Below are the entries; give again exactly the lines from the one mentioning "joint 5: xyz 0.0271" through the one mentioning "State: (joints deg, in", inclusive.

★ ★ ★ ★

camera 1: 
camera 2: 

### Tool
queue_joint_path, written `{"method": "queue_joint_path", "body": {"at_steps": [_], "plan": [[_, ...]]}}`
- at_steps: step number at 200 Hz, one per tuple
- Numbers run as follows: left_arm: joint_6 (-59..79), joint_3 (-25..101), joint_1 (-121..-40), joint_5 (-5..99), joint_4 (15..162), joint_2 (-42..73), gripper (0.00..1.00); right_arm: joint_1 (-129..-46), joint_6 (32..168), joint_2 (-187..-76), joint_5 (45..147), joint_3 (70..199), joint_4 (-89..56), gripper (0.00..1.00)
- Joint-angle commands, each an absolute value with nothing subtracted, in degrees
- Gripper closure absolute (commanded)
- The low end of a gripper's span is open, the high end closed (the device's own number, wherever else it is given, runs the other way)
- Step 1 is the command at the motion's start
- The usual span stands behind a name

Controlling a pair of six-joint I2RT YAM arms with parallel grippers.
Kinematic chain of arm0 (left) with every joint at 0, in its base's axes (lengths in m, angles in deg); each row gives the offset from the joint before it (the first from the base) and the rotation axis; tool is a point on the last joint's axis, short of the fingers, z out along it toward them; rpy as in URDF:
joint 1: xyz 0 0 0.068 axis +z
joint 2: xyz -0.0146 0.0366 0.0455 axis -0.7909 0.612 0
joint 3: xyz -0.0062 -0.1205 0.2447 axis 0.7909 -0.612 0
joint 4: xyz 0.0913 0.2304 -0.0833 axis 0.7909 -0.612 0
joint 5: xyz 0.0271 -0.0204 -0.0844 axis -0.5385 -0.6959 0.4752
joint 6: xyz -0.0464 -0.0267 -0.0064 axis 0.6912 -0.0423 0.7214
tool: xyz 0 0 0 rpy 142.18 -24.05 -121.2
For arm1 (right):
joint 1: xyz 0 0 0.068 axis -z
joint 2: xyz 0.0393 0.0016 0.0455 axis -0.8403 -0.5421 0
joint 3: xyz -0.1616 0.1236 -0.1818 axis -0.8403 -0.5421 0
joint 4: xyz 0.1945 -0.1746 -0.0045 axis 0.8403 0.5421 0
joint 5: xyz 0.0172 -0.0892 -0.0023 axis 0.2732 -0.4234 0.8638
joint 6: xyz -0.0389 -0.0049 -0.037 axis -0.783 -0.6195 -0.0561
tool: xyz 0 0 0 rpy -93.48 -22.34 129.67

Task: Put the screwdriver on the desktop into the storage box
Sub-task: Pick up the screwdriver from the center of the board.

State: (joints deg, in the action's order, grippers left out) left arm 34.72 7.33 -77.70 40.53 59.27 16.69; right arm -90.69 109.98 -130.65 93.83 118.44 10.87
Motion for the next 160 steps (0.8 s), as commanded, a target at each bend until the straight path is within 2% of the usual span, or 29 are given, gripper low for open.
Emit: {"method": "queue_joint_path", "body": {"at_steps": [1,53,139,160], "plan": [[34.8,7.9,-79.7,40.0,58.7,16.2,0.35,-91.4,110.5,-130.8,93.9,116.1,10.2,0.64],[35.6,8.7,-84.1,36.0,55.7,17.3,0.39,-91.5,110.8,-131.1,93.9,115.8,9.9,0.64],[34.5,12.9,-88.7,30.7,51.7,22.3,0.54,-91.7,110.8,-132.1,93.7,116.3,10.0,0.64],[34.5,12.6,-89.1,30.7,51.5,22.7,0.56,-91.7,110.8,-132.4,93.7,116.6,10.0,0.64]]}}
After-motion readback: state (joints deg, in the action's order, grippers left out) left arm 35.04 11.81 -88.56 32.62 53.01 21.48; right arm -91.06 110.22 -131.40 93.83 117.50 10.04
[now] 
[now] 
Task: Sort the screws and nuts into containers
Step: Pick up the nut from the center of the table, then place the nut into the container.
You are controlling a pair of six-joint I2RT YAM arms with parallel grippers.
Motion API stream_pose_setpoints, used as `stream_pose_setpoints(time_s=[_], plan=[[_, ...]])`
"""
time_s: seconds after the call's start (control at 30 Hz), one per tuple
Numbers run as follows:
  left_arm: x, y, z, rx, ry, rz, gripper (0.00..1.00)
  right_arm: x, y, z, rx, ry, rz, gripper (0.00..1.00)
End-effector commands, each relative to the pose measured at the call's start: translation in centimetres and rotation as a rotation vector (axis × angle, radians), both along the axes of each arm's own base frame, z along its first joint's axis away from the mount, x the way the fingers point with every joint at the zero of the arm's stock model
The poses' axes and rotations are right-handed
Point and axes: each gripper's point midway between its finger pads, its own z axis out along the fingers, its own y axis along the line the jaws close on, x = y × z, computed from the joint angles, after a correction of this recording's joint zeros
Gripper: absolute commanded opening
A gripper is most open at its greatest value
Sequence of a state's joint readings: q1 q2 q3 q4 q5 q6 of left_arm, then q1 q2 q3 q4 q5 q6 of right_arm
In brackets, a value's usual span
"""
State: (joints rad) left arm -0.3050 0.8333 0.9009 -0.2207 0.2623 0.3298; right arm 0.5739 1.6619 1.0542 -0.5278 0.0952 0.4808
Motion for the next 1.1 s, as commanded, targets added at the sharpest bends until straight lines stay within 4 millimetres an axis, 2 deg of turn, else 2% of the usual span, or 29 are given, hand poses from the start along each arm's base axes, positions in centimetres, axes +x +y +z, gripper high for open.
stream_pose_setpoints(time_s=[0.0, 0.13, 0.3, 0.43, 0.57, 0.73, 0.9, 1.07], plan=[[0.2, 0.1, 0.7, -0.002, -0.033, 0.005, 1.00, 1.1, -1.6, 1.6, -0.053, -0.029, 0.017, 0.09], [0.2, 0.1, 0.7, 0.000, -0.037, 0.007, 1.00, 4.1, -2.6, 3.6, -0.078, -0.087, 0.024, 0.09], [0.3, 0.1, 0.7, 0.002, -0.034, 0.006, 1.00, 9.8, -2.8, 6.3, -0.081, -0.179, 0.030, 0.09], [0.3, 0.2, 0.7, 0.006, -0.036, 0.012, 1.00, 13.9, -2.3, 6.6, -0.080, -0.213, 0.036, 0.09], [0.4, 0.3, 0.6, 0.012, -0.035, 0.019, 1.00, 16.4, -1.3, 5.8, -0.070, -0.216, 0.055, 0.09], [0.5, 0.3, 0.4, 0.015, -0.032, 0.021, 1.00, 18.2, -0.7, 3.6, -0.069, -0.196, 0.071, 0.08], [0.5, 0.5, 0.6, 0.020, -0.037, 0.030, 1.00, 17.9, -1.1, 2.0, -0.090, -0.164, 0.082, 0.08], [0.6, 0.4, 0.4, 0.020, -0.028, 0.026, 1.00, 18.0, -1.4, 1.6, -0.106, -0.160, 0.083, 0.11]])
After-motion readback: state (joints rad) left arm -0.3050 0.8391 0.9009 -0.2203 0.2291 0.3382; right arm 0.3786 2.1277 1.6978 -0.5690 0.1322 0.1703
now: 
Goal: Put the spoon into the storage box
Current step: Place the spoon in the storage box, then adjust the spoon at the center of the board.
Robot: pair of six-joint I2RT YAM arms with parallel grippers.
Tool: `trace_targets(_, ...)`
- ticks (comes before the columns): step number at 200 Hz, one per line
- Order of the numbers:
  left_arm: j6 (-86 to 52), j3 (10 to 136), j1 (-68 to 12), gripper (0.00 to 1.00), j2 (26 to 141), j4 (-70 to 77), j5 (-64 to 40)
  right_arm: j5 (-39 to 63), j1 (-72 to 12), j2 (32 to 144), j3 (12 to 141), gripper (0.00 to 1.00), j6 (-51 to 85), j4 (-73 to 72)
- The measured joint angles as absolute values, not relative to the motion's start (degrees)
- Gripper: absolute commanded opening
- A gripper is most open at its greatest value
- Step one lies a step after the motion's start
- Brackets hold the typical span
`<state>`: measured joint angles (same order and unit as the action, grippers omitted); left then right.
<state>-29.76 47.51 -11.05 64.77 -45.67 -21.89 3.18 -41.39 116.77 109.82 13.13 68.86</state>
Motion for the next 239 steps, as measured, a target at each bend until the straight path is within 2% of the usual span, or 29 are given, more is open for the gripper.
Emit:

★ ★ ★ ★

* **Written response**:
joint 5: xyz 0.0271 -0.0204 -0.0844 axis -0.5385 -0.6959 0.4752
joint 6: xyz -0.0464 -0.0267 -0.0064 axis 0.6912 -0.0423 0.7214
tool: xyz 0 0 0 rpy 142.18 -24.05 -121.2
For arm1 (right):
joint 1: xyz 0 0 0.068 axis -z
joint 2: xyz 0.0393 0.0016 0.0455 axis -0.8403 -0.5421 0
joint 3: xyz -0.1616 0.1236 -0.1818 axis -0.8403 -0.5421 0
joint 4: xyz 0.1945 -0.1746 -0.0045 axis 0.8403 0.5421 0
joint 5: xyz 0.0172 -0.0892 -0.0023 axis 0.2732 -0.4234 0.8638
joint 6: xyz -0.0389 -0.0049 -0.037 axis -0.783 -0.6195 -0.0561
tool: xyz 0 0 0 rpy -93.48 -22.34 129.67

Task: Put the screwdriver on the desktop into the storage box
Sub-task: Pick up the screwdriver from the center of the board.

State: (joints deg, in the action's order, grippers left out) left arm 34.72 7.33 -77.70 40.53 59.27 16.69; right arm -90.69 109.98 -130.65 93.83 118.44 10.87

No further output is needed.